(Excerpts from a dataset)
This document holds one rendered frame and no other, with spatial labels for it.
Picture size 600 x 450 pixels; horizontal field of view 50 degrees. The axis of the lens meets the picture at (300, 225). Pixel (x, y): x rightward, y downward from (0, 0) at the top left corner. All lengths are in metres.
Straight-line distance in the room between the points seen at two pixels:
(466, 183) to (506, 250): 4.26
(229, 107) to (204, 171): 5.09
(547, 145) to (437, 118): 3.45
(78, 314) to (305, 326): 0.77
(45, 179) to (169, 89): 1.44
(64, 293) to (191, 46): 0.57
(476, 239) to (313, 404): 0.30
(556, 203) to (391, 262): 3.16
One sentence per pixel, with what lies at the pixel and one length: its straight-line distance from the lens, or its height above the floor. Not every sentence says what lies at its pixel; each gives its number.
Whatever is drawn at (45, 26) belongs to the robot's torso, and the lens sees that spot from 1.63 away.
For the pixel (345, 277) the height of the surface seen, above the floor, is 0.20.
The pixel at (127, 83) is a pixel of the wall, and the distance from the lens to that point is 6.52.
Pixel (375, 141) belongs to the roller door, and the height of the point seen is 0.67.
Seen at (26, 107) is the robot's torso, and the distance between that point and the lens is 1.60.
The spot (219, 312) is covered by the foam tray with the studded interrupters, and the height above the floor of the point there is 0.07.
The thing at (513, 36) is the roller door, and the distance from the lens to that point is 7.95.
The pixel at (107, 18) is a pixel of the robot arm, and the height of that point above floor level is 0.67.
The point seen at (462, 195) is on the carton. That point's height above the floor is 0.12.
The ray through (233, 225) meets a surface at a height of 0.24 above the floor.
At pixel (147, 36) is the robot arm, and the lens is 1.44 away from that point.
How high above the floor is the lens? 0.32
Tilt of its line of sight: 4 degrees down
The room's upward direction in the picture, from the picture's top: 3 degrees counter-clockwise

- **Assignment**
Wherever the string "pixels" appears in a line above, copy that line.

- **Answer to the problem**
Picture size 600 x 450 pixels; horizontal field of view 50 degrees. The axis of the lens meets the picture at (300, 225). Pixel (x, y): x rightward, y downward from (0, 0) at the top left corner. All lengths are in metres.
Straight-line distance in the room between the points seen at two pixels:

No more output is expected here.